### Your objective
Please print each record that follows precisely as it appears.

*** Opening of Extracted material ***

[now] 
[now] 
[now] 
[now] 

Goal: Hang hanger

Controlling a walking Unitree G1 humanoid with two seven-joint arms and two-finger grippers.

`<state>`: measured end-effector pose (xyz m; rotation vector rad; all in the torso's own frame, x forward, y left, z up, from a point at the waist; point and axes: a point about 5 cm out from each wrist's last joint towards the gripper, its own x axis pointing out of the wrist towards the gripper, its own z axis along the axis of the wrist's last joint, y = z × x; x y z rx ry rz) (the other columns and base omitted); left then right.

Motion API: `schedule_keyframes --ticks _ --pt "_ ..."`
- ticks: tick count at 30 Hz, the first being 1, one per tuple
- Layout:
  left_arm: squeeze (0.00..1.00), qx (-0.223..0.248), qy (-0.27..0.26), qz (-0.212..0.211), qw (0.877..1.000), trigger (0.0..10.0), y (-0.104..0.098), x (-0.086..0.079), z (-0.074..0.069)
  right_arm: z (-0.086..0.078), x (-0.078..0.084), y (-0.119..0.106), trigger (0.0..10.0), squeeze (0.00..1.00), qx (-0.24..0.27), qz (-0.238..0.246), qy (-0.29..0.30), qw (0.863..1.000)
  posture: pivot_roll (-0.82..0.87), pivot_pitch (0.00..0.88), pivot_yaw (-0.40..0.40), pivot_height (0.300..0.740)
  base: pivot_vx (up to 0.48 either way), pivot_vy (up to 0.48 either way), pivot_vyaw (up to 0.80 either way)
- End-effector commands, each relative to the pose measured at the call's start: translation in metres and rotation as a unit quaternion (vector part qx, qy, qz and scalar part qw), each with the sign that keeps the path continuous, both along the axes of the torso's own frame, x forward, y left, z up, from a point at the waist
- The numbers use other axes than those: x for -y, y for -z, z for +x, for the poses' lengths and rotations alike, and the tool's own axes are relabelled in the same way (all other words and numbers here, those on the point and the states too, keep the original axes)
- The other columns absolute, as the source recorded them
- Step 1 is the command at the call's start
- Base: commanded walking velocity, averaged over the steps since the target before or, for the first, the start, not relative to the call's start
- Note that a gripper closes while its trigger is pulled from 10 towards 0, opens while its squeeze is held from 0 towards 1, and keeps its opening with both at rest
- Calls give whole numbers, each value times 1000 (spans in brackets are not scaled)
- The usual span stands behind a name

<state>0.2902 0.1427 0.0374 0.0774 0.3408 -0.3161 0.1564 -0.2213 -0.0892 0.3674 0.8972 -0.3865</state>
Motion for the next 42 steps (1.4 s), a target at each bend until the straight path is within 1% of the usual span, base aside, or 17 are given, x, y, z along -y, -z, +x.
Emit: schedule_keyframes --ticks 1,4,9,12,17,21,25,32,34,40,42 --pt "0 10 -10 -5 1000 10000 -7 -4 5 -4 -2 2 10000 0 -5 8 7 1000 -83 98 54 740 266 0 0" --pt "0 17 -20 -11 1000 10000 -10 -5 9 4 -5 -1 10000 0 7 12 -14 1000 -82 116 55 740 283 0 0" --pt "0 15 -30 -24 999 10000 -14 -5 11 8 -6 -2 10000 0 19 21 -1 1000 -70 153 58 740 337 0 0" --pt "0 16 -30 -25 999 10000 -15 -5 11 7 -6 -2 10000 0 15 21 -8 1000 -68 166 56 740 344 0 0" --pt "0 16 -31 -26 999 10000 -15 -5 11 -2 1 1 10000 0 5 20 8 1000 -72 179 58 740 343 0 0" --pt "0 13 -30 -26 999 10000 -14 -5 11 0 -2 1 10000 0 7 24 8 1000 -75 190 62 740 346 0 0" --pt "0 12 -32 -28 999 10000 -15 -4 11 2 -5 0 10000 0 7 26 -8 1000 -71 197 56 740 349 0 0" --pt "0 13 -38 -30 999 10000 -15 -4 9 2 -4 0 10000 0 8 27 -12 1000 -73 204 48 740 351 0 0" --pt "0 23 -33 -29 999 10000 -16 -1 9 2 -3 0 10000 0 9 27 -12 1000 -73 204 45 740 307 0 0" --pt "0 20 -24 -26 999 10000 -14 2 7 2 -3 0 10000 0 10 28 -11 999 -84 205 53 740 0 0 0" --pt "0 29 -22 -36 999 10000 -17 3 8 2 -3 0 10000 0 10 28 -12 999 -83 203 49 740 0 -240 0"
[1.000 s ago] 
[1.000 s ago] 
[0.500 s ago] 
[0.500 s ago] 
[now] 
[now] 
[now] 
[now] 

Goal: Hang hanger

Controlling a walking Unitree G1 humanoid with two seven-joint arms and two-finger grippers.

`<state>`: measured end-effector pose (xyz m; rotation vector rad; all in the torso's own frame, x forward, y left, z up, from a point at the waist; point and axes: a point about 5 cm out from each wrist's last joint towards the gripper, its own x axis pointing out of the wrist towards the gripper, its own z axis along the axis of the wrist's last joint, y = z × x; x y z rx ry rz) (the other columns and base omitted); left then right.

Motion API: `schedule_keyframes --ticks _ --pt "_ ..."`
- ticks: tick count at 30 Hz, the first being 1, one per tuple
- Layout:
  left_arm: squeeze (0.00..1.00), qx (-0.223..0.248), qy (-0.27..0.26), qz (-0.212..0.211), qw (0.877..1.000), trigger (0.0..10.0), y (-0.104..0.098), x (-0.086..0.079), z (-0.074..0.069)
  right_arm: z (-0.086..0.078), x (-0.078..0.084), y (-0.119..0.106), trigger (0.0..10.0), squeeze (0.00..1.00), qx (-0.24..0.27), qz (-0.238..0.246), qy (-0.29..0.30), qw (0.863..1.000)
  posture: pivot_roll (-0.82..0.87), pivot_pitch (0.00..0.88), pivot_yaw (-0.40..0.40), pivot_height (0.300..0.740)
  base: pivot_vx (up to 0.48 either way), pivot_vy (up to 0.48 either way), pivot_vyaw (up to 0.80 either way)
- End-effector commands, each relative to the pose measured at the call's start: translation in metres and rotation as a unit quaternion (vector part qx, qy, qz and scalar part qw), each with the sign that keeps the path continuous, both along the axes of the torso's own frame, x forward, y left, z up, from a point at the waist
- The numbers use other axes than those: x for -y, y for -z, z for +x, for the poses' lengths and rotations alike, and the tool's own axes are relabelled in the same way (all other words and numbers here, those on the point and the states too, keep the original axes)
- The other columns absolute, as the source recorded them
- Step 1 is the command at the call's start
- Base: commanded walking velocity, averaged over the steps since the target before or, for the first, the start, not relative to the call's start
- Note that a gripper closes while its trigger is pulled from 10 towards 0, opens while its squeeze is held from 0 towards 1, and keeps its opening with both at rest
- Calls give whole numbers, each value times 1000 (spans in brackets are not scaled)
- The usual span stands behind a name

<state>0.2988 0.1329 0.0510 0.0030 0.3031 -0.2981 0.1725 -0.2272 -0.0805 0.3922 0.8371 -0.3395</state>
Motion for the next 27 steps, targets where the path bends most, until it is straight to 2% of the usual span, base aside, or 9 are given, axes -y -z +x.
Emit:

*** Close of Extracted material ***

### Reply to the task
[now] 
[now] 
[now] 
[now] 

Goal: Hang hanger

Controlling a walking Unitree G1 humanoid with two seven-joint arms and two-finger grippers.

`<state>`: measured end-effector pose (xyz m; rotation vector rad; all in the torso's own frame, x forward, y left, z up, from a point at the waist; point and axes: a point about 5 cm out from each wrist's last joint towards the gripper, its own x axis pointing out of the wrist towards the gripper, its own z axis along the axis of the wrist's last joint, y = z × x; x y z rx ry rz) (the other columns and base omitted); left then right.

Motion API: `schedule_keyframes --ticks _ --pt "_ ..."`
- ticks: tick count at 30 Hz, the first being 1, one per tuple
- Layout:
  left_arm: squeeze (0.00..1.00), qx (-0.223..0.248), qy (-0.27..0.26), qz (-0.212..0.211), qw (0.877..1.000), trigger (0.0..10.0), y (-0.104..0.098), x (-0.086..0.079), z (-0.074..0.069)
  right_arm: z (-0.086..0.078), x (-0.078..0.084), y (-0.119..0.106), trigger (0.0..10.0), squeeze (0.00..1.00), qx (-0.24..0.27), qz (-0.238..0.246), qy (-0.29..0.30), qw (0.863..1.000)
  posture: pivot_roll (-0.82..0.87), pivot_pitch (0.00..0.88), pivot_yaw (-0.40..0.40), pivot_height (0.300..0.740)
  base: pivot_vx (up to 0.48 either way), pivot_vy (up to 0.48 either way), pivot_vyaw (up to 0.80 either way)
- End-effector commands, each relative to the pose measured at the call's start: translation in metres and rotation as a unit quaternion (vector part qx, qy, qz and scalar part qw), each with the sign that keeps the path continuous, both along the axes of the torso's own frame, x forward, y left, z up, from a point at the waist
- The numbers use other axes than those: x for -y, y for -z, z for +x, for the poses' lengths and rotations alike, and the tool's own axes are relabelled in the same way (all other words and numbers here, those on the point and the states too, keep the original axes)
- The other columns absolute, as the source recorded them
- Step 1 is the command at the call's start
- Base: commanded walking velocity, averaged over the steps since the target before or, for the first, the start, not relative to the call's start
- Note that a gripper closes while its trigger is pulled from 10 towards 0, opens while its squeeze is held from 0 towards 1, and keeps its opening with both at rest
- Calls give whole numbers, each value times 1000 (spans in brackets are not scaled)
- The usual span stands behind a name

<state>0.2902 0.1427 0.0374 0.0774 0.3408 -0.3161 0.1564 -0.2213 -0.0892 0.3674 0.8972 -0.3865</state>
Motion for the next 42 steps (1.4 s), a target at each bend until the straight path is within 1% of the usual span, base aside, or 17 are given, x, y, z along -y, -z, +x.
Emit: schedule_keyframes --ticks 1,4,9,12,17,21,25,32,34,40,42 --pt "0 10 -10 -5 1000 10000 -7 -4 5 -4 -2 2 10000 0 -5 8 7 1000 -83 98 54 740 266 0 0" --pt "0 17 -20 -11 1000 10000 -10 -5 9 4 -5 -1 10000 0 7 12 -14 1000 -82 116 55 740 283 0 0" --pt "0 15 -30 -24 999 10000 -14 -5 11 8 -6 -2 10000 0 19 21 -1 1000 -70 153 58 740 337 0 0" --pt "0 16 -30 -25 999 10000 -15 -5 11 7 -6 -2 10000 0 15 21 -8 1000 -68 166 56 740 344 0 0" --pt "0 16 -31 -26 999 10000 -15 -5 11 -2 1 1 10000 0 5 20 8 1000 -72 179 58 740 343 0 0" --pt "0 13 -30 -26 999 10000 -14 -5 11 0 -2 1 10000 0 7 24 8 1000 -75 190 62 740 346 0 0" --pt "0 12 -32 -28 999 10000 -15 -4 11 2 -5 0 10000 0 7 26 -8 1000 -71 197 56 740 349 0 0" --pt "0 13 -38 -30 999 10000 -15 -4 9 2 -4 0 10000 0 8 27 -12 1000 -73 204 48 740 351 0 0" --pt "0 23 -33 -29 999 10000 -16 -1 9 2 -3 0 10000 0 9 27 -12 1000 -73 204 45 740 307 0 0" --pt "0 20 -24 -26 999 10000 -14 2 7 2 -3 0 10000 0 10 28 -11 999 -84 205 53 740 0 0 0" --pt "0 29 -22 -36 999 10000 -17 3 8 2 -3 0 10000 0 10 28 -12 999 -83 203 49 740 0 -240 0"
[1.000 s ago] 
[1.000 s ago] 
[0.500 s ago] 
[0.500 s ago] 
[now] 
[now] 
[now] 
[now] 

Goal: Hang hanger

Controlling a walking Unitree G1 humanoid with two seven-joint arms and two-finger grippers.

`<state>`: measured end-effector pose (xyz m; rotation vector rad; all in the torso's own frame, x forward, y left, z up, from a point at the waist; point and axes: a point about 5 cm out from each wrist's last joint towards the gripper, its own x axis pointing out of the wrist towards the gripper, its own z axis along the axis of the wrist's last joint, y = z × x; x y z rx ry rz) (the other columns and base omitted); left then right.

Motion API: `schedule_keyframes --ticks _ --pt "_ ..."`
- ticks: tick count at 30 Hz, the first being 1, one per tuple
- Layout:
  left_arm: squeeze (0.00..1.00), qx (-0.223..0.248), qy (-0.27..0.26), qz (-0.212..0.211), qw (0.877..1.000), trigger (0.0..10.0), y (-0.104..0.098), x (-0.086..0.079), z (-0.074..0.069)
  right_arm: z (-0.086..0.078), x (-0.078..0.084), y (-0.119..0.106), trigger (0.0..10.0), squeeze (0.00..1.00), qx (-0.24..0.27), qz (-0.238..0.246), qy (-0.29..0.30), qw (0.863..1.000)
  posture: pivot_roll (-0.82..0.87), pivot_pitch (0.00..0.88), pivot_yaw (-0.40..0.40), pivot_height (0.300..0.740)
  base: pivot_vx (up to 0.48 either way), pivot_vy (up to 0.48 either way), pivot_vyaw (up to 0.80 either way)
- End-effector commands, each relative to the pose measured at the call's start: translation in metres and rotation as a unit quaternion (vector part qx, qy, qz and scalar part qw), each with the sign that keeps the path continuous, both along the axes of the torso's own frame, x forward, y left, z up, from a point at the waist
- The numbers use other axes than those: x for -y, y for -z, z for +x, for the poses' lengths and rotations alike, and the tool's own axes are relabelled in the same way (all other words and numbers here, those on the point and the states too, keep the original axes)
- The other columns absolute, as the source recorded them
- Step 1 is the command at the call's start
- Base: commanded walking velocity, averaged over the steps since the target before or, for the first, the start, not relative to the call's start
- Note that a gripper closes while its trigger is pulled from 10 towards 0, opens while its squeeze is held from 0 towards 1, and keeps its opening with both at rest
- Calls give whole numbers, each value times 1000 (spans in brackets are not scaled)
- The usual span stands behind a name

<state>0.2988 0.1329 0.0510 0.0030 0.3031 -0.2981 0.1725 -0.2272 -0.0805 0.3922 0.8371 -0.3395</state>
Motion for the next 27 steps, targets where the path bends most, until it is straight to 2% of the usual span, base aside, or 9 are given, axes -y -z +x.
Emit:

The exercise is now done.